But the general consensus was that of course the children should go with their mother.


Mummy was a very good mummy. Everyone said so. She was so fore-bearing with her difficult sons. Sullent, silent Mycroft with his scowl and his retreat into books and his drawing pad. Loud, boisterous Sherlock with his demanding hands, incessant questions and lonely howls. “How does Violet do it?” Her friends asked admiringly. No one noticed that solemn, responsible Mycroft was the one who wrangled his unruly brother, enforced a bedtime, soothed tantrums and nightmares, saw to his own homework as well as answering Sherlock’s increasingly precocious questions.


Mycroft didn’t have time for crushes.


There was Sherlock, and school, and coming down for a quarter hour at tea-time when Mummy wanted to show them off to her bridge friends and her colleagues at the university. Mycroft didn’t have many friends. Except for Henry, who was the very picture of a handsome English lad, but very, very shy due to his stutter. Unlike pale, skinny Mycroft, with his freckles and red curls, Henry looked like a shepherd on a china plate with smooth wheat coloured hair, pink cheeks and a sturdy frame. Despite their differences in looks and nature, they were firm friends, and Mycroft would have happily spent all his time at Henry’s house, with his lovely mum and his jolly father and his sweet little sisters. But that would have left Sherlock all alone at home with Mummy, so Mycroft invited Henry over every day after school. He and Mycroft would spend hours playing draughts, or simple cards games when Sherlock wanted to join in.

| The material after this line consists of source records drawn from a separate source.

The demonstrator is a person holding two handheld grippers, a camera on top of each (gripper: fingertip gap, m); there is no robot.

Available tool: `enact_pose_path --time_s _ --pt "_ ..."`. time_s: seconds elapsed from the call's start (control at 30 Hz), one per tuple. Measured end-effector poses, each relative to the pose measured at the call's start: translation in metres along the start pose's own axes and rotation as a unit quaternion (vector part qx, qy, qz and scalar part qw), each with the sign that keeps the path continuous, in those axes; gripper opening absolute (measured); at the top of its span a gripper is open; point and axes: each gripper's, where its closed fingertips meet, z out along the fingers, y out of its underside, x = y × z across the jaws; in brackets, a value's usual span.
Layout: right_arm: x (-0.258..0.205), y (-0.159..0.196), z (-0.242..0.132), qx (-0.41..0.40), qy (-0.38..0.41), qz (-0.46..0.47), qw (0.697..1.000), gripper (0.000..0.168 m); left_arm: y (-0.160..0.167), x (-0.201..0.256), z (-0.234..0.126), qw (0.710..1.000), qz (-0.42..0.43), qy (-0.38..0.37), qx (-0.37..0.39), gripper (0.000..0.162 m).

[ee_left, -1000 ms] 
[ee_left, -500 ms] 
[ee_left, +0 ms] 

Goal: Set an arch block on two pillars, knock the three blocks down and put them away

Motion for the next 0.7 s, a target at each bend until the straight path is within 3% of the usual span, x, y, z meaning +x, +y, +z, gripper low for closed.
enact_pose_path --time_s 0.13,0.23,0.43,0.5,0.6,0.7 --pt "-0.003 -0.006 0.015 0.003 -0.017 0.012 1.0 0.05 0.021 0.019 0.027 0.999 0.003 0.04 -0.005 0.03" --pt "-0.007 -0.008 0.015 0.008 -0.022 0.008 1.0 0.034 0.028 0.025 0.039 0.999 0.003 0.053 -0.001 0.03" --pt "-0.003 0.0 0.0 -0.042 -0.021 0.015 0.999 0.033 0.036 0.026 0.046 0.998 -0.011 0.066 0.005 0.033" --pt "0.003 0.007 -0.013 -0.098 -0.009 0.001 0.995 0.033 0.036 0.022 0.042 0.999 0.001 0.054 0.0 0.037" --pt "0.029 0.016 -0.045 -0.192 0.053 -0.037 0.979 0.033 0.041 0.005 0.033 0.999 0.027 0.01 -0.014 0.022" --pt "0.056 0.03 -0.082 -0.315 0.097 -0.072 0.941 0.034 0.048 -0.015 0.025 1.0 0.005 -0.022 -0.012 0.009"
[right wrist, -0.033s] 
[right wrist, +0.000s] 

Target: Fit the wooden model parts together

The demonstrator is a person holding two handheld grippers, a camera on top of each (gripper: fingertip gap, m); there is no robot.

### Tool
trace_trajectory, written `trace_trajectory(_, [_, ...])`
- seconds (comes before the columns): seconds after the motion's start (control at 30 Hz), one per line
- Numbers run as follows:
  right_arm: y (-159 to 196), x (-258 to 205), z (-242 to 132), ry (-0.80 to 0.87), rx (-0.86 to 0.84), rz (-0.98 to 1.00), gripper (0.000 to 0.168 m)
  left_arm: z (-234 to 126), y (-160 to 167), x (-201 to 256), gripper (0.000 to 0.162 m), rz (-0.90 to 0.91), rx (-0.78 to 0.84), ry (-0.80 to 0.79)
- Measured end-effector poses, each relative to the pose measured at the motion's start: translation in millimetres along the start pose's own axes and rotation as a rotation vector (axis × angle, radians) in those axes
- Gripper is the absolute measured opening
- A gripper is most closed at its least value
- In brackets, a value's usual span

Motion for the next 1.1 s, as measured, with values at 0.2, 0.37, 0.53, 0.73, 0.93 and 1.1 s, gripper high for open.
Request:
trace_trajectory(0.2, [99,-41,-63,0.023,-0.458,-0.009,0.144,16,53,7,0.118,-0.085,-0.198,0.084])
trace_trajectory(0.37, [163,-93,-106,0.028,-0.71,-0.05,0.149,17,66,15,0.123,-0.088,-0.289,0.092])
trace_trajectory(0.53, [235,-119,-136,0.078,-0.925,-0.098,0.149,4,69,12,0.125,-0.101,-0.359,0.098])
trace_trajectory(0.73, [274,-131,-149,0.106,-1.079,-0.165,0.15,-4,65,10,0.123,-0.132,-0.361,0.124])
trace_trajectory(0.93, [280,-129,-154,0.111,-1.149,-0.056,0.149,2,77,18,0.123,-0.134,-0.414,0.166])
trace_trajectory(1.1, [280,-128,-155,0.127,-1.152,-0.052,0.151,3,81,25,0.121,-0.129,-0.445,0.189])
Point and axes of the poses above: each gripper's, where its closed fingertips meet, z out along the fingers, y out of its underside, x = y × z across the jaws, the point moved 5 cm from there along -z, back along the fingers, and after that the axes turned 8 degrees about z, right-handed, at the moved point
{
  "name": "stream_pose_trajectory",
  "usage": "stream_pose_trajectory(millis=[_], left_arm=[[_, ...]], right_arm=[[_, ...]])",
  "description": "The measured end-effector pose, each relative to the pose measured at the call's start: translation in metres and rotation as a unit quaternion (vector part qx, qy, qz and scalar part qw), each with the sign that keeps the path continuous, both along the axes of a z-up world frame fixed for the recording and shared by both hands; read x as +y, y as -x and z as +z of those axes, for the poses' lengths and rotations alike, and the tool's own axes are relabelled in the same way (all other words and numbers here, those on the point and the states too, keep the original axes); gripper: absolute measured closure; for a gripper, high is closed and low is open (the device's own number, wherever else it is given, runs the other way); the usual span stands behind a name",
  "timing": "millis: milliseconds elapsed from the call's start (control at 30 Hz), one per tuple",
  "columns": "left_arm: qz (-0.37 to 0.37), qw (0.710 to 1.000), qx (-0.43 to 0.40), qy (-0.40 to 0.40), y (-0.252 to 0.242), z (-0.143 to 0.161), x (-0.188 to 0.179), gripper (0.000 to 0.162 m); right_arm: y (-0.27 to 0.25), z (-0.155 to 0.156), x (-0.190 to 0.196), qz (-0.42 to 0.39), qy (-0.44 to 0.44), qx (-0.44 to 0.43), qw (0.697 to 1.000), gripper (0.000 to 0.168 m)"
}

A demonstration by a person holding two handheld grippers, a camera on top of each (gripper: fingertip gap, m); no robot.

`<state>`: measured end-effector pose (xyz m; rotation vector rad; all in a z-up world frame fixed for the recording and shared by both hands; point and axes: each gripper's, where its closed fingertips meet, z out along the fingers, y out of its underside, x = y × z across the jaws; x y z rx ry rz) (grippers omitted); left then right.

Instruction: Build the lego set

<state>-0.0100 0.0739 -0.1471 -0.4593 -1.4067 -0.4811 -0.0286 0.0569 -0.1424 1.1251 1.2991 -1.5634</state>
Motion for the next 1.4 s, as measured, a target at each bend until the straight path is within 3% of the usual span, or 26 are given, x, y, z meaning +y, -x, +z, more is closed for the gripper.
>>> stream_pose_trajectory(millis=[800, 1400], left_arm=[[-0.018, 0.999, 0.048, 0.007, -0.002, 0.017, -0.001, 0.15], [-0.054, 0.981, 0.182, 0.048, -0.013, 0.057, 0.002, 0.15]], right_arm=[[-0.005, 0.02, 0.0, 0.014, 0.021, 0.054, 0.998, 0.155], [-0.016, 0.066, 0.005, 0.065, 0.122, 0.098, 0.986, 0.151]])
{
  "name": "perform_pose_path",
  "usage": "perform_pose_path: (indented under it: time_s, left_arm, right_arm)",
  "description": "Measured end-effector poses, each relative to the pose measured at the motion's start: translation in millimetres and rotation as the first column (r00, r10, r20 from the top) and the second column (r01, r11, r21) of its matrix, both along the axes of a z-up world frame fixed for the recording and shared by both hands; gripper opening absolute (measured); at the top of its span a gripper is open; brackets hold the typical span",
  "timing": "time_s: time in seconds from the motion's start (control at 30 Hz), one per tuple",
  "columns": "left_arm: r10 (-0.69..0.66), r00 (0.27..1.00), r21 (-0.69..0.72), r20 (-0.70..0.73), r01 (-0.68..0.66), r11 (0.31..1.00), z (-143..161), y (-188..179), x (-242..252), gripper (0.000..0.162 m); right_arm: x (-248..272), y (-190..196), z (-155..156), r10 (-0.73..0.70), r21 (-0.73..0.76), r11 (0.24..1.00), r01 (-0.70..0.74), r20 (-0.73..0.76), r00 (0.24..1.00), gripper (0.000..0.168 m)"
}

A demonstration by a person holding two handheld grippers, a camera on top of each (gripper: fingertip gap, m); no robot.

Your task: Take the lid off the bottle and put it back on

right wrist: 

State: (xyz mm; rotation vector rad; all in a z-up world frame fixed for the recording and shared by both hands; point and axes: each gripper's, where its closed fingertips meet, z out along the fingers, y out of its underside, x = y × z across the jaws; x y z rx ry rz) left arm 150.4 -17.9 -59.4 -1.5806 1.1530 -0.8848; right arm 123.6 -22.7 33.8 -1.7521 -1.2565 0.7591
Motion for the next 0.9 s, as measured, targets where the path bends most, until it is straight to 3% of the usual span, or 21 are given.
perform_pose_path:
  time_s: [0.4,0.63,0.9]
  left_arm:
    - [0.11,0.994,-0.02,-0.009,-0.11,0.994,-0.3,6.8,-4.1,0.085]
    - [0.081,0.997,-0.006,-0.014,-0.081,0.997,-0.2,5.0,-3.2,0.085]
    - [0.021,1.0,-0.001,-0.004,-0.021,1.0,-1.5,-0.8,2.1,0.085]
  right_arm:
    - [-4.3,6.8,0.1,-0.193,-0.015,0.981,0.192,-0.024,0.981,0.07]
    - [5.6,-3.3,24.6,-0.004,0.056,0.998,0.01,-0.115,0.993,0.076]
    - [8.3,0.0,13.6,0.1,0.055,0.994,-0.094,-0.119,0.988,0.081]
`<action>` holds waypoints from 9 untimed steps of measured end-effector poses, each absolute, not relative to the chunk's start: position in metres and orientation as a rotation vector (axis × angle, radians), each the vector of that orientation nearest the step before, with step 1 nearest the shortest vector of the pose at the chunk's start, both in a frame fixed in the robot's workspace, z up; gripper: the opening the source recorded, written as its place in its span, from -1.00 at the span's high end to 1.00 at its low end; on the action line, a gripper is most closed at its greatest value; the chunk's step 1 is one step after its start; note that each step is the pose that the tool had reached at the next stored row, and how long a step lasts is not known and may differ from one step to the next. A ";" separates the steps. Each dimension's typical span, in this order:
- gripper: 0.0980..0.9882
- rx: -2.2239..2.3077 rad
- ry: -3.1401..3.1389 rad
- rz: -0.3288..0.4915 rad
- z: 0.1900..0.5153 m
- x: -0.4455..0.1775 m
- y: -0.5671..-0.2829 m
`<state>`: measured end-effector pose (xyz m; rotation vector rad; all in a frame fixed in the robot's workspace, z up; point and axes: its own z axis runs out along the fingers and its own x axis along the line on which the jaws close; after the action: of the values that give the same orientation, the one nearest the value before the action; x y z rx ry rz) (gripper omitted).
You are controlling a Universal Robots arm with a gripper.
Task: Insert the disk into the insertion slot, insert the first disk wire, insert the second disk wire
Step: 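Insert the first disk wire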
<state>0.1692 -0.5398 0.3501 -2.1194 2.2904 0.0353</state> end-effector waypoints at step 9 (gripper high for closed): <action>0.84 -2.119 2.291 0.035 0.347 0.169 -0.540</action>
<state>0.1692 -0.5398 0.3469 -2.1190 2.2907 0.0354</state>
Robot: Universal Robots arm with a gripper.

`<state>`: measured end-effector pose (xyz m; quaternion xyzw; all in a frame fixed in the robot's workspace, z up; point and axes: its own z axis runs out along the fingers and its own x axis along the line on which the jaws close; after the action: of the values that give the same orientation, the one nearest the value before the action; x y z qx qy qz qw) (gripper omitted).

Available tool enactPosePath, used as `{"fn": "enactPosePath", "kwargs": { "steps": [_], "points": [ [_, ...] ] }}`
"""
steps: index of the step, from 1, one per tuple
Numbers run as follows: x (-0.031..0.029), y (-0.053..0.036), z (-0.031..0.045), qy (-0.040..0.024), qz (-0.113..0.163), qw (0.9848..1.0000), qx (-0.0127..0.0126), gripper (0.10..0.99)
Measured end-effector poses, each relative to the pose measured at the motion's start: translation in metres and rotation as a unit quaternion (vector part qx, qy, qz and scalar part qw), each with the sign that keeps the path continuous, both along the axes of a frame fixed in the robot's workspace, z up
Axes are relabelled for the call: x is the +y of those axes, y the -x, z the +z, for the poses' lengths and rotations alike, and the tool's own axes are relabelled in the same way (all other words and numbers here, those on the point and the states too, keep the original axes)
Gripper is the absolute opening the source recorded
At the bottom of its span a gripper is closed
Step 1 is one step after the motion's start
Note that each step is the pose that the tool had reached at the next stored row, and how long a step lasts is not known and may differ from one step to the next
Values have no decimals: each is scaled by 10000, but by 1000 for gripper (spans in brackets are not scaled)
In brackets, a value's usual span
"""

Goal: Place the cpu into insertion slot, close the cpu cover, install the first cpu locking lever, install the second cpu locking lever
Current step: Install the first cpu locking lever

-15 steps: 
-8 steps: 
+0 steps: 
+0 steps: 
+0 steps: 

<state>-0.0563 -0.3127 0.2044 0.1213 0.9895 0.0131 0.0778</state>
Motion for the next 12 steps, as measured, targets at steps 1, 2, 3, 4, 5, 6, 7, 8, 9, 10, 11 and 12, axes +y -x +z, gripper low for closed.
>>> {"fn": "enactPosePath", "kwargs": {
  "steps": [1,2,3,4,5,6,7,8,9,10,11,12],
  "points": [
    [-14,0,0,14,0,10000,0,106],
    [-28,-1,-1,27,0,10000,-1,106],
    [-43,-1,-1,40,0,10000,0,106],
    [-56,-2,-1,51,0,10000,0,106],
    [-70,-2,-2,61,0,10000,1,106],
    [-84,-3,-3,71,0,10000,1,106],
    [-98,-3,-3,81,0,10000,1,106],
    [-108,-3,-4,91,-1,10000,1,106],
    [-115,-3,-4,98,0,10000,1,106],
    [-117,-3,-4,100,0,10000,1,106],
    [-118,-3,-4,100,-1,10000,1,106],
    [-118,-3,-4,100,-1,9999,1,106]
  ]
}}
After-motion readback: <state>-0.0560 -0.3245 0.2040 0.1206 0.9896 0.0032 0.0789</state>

With Mycroft, Henry relaxed, and his stutter was more manageable. Mycroft, a caretaker both by nature and by training, was happiest when those around him were being nurtured, and he took the blossoming of Henry’s confidence as a mark of personal excellence. Their friendship was good for them both, Henry’s fond mum would reflect, pouring more milk and dishing out more biscuits all around. He made the too-solemn Mycroft laugh and play, and Mycroft gave Henry the boost he needed to mix more with his schoolmates.


Mycroft was happy with his brother and his friend, his schoolwork and his art. He didn’t really need girls. Girls seemed, from what he could tell, to be very shrill and giggly and a little mean. He was very glad his school was boys-only. Romance, if his parents were any indication, didn’t last. Compatibility, lust, none of it seemed to make a difference.


By the time Mycroft discovered that he was gay, he’d still never been on a date. He was, he thought, a little in love with Henry. But Mycroft was, overall, practical, and it was very, very clear that Henry was straight. No need to go down that fruitless road. So Mycroft tucked away his unwanted feelings for his best friend and chose to go to the university where Mummy taught, so that he could remain at home and ensure Sherlock was looked after properly. Romance might be fleeting, but family was forever.




Sherlock safely settled at university, Mycroft moved out of Mummy’s house. Dad extended him a vague offer to stay in his guest room until he got himself “sorted” but Mycroft had no desire to intrude on his father’s new life with his younger wife and Mycroft’s step- and half-siblings. An occasional pint now and then, a Sunday visit from time to time was one thing, but they were effectively strangers.


Instead, Mycroft found a bed-sit and looked around for flatshares and flatmates. He was saving his money, as his art career was rather slow to start off. That Mummy had predicted as much was quite infuriating, but he was determined to make a success of himself one way or another.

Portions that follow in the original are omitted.